This morning I despaired. There’s this theory that is supposed to guide our work. The idea is that you search out the good things God is doing, then you join in. The problem was that this morning, I was overwhelmed with recent events and negative thoughts. We’ve been here 18 months, and this morning I felt like God isn’t up to much at all. Some of the thoughts.
- I was collecting water from the borehole this morning, and two 12 ish year old boys were pushing into the line, and not listening to the 20-25 year old woman telling them to take their turn. I picked up the boys’ jerry cans twice and took them to the back of the line. They didn’t care and just pushed in again. I ended up throwing a jerry can away I was so frustrated. There was a massive sense of entitlement purely due to their ‘superior’ gender. Here, being a man is just better – its horrible.
- Many people I come in contact with in my old and new job say they are Christian, but its abundantly clear they are only concerned about finding any way possible to get more money.
- We know way too many fathers who have enough money, but are utterly unconcerned that they wreck their kids’ lives by not paying their school fees.
- Our new pastor has been to our church only once in the last 6 weeks.
Then I went to church. I didn’t really want to this morning. I arrived very late, after the sermon had started. I looked up and Gerrard was preaching, one of my favourite people here. He lives right on the breadline, and fixes bikes by day – not a lucrative job at all. With all this financial pressure, he gives up his entire Thursday to counsel people and pray for them, anyone who comes through the church door.
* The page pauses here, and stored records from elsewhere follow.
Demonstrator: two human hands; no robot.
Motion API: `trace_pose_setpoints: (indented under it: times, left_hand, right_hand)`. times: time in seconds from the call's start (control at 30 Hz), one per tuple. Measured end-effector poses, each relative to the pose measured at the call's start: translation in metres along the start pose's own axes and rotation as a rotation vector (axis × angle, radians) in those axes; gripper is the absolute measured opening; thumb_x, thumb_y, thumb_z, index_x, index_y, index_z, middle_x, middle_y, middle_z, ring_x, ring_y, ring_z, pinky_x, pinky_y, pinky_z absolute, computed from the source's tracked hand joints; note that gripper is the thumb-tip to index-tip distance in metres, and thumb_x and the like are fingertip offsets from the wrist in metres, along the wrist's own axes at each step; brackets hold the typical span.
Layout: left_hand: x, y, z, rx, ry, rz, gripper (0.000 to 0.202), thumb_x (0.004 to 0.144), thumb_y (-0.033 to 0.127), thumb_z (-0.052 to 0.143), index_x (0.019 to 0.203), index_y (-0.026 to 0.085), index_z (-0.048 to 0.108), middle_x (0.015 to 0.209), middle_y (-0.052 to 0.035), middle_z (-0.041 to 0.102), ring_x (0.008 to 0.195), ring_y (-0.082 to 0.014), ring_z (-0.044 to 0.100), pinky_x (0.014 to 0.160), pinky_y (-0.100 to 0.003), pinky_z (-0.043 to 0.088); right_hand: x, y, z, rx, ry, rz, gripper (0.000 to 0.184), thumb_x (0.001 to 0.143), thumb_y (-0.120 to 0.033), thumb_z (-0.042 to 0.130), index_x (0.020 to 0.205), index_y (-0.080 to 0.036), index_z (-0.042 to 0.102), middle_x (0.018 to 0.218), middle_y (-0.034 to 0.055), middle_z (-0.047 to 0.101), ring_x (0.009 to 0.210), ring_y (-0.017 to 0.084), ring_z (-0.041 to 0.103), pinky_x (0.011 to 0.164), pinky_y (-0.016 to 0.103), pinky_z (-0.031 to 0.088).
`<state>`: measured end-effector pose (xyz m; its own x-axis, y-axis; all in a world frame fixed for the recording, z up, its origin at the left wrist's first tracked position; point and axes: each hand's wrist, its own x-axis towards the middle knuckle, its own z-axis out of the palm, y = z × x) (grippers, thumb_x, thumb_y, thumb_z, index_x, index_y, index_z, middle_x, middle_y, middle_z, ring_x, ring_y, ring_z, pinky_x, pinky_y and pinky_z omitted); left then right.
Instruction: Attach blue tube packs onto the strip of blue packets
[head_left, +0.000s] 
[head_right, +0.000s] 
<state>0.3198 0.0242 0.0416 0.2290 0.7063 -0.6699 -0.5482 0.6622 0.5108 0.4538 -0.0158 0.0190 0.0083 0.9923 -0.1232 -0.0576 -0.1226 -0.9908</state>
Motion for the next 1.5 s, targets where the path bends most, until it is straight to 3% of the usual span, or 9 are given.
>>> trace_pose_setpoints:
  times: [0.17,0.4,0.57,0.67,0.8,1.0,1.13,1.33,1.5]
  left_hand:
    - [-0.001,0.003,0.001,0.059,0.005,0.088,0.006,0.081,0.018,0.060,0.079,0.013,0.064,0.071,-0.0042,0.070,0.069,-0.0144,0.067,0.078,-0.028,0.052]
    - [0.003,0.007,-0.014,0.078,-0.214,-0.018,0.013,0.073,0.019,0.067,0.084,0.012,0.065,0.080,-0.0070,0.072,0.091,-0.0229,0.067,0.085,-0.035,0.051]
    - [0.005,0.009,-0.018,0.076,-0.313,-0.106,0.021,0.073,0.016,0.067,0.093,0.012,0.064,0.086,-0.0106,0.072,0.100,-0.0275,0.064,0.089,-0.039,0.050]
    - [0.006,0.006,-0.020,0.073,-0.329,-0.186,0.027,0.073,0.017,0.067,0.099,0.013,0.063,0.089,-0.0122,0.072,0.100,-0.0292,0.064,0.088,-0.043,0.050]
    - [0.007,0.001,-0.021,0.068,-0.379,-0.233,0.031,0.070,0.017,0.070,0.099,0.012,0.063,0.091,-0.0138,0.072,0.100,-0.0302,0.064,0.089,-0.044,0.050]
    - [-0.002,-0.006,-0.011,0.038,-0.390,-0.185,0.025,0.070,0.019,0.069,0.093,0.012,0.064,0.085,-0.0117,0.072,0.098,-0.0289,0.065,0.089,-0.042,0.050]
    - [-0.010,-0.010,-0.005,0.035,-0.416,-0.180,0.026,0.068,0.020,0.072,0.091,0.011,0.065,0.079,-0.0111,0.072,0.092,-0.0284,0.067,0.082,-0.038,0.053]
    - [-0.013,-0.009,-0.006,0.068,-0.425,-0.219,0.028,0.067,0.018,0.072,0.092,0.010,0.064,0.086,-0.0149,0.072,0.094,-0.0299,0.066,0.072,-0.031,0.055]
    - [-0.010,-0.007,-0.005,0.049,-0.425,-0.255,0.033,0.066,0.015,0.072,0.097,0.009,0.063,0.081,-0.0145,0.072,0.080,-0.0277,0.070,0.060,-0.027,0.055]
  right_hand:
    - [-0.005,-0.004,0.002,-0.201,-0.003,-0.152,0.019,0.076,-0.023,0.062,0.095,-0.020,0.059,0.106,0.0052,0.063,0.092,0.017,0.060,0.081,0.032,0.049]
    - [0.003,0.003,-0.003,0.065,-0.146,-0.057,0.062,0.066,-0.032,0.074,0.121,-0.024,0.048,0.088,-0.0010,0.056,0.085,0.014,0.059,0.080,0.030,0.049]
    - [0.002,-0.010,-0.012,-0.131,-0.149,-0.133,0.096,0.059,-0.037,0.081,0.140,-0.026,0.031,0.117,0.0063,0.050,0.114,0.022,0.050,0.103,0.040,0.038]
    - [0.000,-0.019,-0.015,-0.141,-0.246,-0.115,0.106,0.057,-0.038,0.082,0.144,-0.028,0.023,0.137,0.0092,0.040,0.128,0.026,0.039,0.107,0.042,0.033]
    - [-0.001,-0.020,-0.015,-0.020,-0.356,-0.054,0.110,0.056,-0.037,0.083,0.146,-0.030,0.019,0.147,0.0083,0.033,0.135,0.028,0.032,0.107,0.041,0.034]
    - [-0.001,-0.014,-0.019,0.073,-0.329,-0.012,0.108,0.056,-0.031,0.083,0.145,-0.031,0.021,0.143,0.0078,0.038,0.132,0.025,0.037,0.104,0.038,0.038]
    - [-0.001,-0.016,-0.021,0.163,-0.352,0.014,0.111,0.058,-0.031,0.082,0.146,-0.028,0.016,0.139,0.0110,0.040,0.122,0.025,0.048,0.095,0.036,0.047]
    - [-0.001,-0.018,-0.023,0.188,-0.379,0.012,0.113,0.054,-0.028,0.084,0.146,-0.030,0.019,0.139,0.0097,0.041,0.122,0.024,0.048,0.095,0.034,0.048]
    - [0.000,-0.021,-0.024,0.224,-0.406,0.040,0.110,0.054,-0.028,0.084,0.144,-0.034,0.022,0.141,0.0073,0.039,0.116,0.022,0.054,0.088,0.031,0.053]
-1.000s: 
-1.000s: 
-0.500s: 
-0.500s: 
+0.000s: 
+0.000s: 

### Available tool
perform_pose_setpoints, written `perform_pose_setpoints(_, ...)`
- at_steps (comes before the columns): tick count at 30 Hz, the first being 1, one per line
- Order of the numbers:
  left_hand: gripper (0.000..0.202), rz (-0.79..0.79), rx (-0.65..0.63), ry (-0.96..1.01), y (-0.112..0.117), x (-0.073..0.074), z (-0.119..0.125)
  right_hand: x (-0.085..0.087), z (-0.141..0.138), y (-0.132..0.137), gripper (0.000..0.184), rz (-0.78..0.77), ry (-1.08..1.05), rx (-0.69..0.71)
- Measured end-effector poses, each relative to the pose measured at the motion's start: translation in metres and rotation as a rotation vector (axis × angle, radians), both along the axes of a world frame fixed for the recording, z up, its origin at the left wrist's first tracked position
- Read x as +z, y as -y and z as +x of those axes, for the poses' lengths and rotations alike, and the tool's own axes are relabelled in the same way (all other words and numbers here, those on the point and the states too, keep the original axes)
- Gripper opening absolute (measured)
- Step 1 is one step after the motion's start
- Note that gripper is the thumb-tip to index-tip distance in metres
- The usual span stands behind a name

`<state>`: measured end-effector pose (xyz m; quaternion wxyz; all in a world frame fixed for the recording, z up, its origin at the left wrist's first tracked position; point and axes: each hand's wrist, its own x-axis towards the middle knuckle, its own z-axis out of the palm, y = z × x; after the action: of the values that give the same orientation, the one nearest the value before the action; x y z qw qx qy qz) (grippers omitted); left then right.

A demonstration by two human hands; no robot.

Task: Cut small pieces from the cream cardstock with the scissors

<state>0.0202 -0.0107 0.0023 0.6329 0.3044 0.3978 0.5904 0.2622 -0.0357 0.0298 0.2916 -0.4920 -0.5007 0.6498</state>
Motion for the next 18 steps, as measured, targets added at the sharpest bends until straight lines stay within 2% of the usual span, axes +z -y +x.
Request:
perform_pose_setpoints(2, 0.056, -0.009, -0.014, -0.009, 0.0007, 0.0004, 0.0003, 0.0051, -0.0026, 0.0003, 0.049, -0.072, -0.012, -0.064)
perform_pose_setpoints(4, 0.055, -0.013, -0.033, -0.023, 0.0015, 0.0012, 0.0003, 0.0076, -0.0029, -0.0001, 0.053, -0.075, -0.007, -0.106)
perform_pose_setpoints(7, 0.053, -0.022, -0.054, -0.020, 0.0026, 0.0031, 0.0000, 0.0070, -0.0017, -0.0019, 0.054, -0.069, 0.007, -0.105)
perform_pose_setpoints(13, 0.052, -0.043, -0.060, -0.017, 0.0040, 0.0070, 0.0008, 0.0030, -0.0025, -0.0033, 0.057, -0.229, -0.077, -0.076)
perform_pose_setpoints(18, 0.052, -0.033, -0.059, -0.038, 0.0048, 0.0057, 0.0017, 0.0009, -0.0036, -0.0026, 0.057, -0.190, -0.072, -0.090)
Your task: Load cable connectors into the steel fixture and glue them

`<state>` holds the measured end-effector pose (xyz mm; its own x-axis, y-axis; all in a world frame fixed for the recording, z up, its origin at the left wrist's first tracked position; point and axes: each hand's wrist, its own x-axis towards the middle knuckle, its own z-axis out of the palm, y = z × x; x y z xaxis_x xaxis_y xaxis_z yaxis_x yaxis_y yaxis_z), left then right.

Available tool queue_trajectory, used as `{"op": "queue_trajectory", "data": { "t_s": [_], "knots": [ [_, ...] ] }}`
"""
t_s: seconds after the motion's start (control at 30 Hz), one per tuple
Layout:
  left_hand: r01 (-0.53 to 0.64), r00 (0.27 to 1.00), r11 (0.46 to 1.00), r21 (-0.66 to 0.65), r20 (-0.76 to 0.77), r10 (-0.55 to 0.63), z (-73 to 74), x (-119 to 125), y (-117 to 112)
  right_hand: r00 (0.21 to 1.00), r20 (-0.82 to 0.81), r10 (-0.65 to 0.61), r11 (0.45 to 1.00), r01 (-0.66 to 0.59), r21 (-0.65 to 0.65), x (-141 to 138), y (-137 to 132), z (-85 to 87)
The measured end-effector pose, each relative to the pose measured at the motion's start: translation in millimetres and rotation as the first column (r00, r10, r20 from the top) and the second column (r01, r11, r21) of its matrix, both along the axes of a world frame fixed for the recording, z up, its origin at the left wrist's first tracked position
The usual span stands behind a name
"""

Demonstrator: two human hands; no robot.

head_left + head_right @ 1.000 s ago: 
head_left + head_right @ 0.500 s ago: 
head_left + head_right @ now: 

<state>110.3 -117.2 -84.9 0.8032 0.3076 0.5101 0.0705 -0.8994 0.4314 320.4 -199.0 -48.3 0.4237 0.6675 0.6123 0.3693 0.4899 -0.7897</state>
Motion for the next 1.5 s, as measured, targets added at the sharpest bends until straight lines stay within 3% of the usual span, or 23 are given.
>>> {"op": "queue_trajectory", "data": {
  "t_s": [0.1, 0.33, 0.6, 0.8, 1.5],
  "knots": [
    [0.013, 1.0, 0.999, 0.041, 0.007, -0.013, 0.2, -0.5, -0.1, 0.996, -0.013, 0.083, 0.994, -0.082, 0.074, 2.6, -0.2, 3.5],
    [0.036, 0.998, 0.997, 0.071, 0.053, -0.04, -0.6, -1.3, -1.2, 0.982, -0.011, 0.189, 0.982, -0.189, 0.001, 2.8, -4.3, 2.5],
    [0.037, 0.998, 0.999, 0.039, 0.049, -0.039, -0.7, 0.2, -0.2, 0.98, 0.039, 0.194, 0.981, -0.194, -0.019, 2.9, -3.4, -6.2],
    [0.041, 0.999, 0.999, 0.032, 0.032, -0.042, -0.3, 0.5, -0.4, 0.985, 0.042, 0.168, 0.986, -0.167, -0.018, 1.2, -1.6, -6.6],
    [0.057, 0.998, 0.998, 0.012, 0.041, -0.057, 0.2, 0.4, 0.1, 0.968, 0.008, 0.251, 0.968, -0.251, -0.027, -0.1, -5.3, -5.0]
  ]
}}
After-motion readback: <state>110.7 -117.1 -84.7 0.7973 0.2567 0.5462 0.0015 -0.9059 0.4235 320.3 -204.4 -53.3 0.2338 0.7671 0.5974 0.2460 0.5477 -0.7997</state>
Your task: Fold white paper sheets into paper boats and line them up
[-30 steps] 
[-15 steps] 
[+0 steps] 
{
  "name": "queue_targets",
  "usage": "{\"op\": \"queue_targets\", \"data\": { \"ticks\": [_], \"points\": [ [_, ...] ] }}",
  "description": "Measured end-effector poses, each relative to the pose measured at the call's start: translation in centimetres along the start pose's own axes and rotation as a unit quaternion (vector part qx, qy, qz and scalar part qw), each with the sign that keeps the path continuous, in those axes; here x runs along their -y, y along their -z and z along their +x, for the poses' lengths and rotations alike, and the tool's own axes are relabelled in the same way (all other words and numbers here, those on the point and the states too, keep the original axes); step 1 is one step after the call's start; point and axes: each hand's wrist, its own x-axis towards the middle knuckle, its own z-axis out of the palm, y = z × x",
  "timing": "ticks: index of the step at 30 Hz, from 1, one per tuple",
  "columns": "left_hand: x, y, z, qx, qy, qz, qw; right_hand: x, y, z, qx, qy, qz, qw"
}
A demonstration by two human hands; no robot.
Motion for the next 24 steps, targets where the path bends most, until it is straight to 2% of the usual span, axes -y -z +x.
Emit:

He’s so caring and a wonderful listener. There are no mental health workers or counsellors here, and this is the only chance many people will get for emotional and spiritual healing. We’ve seen people inspired and loads lifted. After his sermon, half the church came up to be prayed for, and the place was electric
I awoke from my stupor, and was overwhelmed with guilt at my negative thoughts. I was blind and full of bitterness. It was like God held out his hand to me then slapped me a couple of times in the face. God is up to something, despite the mess.